### TRY IT
Set each line of the records down again exactly, please.

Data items
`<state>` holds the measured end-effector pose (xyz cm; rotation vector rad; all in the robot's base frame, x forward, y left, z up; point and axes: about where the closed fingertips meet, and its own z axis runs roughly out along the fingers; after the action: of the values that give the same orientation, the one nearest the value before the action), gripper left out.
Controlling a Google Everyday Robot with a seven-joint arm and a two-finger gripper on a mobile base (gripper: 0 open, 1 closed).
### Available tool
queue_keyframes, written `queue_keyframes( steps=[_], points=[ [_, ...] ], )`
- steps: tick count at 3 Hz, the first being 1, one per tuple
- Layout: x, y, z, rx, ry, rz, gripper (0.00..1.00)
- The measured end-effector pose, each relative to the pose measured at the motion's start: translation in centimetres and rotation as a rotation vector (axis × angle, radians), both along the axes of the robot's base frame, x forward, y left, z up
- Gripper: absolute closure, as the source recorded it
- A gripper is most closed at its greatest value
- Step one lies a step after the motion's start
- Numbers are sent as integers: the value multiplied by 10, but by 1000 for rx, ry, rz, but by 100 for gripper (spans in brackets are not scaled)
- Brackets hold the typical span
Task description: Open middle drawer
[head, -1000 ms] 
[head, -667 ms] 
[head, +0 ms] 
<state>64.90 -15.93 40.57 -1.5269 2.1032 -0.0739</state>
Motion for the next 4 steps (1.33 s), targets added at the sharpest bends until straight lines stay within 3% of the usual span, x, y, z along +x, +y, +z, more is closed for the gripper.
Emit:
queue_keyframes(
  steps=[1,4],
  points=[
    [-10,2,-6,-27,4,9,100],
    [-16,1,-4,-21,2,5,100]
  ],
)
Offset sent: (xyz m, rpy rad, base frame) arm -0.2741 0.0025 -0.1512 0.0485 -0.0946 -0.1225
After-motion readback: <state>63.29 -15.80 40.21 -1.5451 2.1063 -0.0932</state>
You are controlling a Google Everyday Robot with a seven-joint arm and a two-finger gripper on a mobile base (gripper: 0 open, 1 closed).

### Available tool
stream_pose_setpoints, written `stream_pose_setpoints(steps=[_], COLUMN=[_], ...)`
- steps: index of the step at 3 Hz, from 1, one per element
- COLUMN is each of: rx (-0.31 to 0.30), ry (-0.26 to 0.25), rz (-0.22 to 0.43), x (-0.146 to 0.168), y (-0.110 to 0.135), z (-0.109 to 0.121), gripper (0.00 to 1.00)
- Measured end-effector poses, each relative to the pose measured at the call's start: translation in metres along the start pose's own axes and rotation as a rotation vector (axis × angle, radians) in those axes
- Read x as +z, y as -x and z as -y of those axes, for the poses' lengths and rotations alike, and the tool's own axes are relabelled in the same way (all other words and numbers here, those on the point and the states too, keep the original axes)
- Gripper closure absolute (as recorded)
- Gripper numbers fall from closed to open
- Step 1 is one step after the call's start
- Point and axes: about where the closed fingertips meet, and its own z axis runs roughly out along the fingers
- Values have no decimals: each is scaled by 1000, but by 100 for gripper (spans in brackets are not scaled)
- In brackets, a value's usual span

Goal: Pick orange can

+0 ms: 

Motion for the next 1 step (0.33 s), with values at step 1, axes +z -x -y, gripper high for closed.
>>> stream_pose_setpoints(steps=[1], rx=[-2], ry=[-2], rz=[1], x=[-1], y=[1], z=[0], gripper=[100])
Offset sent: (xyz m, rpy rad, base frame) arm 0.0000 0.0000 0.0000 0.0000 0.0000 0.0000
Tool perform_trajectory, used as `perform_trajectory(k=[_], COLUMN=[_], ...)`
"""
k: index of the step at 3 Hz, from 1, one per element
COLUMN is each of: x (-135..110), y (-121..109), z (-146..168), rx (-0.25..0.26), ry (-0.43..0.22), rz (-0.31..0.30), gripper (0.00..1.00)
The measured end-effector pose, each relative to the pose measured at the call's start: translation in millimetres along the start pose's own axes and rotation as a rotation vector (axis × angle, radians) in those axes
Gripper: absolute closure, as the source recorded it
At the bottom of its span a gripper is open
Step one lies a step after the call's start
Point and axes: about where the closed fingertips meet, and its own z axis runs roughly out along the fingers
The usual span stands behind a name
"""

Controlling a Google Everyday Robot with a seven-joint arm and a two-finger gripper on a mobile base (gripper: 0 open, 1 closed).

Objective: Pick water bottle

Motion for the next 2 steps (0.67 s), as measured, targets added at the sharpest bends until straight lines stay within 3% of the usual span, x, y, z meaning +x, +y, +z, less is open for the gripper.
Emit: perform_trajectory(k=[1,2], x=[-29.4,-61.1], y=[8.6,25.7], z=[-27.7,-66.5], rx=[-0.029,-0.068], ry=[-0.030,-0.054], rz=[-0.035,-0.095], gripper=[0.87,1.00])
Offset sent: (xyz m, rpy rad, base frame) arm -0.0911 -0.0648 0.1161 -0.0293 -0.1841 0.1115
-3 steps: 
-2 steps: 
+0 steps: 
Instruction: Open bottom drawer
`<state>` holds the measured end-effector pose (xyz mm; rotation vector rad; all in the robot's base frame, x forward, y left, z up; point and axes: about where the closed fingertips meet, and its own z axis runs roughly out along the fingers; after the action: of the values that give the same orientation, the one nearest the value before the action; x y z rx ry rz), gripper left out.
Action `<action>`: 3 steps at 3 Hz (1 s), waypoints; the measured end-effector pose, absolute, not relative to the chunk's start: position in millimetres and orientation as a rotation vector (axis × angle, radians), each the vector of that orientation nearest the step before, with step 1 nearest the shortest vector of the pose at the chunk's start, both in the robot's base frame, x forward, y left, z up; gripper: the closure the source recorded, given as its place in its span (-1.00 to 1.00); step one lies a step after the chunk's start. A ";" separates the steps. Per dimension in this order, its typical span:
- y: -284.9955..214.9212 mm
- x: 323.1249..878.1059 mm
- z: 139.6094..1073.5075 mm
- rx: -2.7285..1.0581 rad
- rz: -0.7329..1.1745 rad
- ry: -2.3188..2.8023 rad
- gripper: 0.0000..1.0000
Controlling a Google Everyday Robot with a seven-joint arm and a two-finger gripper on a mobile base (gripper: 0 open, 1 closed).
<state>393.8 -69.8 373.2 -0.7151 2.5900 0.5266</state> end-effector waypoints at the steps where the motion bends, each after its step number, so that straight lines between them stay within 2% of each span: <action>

### OUTPUT OF THE TASK
`<state>` holds the measured end-effector pose (xyz cm; rotation vector rad; all in the robot's base frame, x forward, y left, z up; point and axes: about where the closed fingertips meet, and its own z axis runs roughly out along the fingers; after the action: of the values that give the same orientation, the one nearest the value before the action), gripper left out.
Controlling a Google Everyday Robot with a seven-joint arm and a two-finger gripper on a mobile base (gripper: 0 open, 1 closed).
### Available tool
queue_keyframes, written `queue_keyframes( steps=[_], points=[ [_, ...] ], )`
- steps: tick count at 3 Hz, the first being 1, one per tuple
- Layout: x, y, z, rx, ry, rz, gripper (0.00..1.00)
- The measured end-effector pose, each relative to the pose measured at the motion's start: translation in centimetres and rotation as a rotation vector (axis × angle, radians), both along the axes of the robot's base frame, x forward, y left, z up
- Gripper: absolute closure, as the source recorded it
- A gripper is most closed at its greatest value
- Step one lies a step after the motion's start
- Numbers are sent as integers: the value multiplied by 10, but by 1000 for rx, ry, rz, but by 100 for gripper (spans in brackets are not scaled)
- Brackets hold the typical span
Task description: Open middle drawer
[head, -1000 ms] 
[head, -667 ms] 
[head, +0 ms] 
<state>64.90 -15.93 40.57 -1.5269 2.1032 -0.0739</state>
Motion for the next 4 steps (1.33 s), targets added at the sharpest bends until straight lines stay within 3% of the usual span, x, y, z along +x, +y, +z, more is closed for the gripper.
Emit:
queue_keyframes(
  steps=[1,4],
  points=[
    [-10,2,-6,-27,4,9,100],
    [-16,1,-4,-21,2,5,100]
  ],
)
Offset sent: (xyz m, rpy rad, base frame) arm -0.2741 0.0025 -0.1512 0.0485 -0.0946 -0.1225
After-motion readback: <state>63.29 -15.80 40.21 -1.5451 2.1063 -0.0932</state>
You are controlling a Google Everyday Robot with a seven-joint arm and a two-finger gripper on a mobile base (gripper: 0 open, 1 closed).

### Available tool
stream_pose_setpoints, written `stream_pose_setpoints(steps=[_], COLUMN=[_], ...)`
- steps: index of the step at 3 Hz, from 1, one per element
- COLUMN is each of: rx (-0.31 to 0.30), ry (-0.26 to 0.25), rz (-0.22 to 0.43), x (-0.146 to 0.168), y (-0.110 to 0.135), z (-0.109 to 0.121), gripper (0.00 to 1.00)
- Measured end-effector poses, each relative to the pose measured at the call's start: translation in metres along the start pose's own axes and rotation as a rotation vector (axis × angle, radians) in those axes
- Read x as +z, y as -x and z as -y of those axes, for the poses' lengths and rotations alike, and the tool's own axes are relabelled in the same way (all other words and numbers here, those on the point and the states too, keep the original axes)
- Gripper closure absolute (as recorded)
- Gripper numbers fall from closed to open
- Step 1 is one step after the call's start
- Point and axes: about where the closed fingertips meet, and its own z axis runs roughly out along the fingers
- Values have no decimals: each is scaled by 1000, but by 100 for gripper (spans in brackets are not scaled)
- In brackets, a value's usual span

Goal: Pick orange can

+0 ms: 

Motion for the next 1 step (0.33 s), with values at step 1, axes +z -x -y, gripper high for closed.
>>> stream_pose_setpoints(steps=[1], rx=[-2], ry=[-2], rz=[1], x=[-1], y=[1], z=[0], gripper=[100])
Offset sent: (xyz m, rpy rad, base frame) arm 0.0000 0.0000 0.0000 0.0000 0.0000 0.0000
Tool perform_trajectory, used as `perform_trajectory(k=[_], COLUMN=[_], ...)`
"""
k: index of the step at 3 Hz, from 1, one per element
COLUMN is each of: x (-135..110), y (-121..109), z (-146..168), rx (-0.25..0.26), ry (-0.43..0.22), rz (-0.31..0.30), gripper (0.00..1.00)
The measured end-effector pose, each relative to the pose measured at the call's start: translation in millimetres along the start pose's own axes and rotation as a rotation vector (axis × angle, radians) in those axes
Gripper: absolute closure, as the source recorded it
At the bottom of its span a gripper is open
Step one lies a step after the call's start
Point and axes: about where the closed fingertips meet, and its own z axis runs roughly out along the fingers
The usual span stands behind a name
"""

Controlling a Google Everyday Robot with a seven-joint arm and a two-finger gripper on a mobile base (gripper: 0 open, 1 closed).

Objective: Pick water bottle

Motion for the next 2 steps (0.67 s), as measured, targets added at the sharpest bends until straight lines stay within 3% of the usual span, x, y, z meaning +x, +y, +z, less is open for the gripper.
Emit: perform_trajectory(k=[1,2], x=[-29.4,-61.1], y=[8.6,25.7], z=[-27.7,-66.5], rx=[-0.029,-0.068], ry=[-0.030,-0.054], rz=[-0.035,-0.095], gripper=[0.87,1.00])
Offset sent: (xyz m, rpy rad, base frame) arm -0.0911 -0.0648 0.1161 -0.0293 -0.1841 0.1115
-3 steps: 
-2 steps: 
+0 steps: 
Instruction: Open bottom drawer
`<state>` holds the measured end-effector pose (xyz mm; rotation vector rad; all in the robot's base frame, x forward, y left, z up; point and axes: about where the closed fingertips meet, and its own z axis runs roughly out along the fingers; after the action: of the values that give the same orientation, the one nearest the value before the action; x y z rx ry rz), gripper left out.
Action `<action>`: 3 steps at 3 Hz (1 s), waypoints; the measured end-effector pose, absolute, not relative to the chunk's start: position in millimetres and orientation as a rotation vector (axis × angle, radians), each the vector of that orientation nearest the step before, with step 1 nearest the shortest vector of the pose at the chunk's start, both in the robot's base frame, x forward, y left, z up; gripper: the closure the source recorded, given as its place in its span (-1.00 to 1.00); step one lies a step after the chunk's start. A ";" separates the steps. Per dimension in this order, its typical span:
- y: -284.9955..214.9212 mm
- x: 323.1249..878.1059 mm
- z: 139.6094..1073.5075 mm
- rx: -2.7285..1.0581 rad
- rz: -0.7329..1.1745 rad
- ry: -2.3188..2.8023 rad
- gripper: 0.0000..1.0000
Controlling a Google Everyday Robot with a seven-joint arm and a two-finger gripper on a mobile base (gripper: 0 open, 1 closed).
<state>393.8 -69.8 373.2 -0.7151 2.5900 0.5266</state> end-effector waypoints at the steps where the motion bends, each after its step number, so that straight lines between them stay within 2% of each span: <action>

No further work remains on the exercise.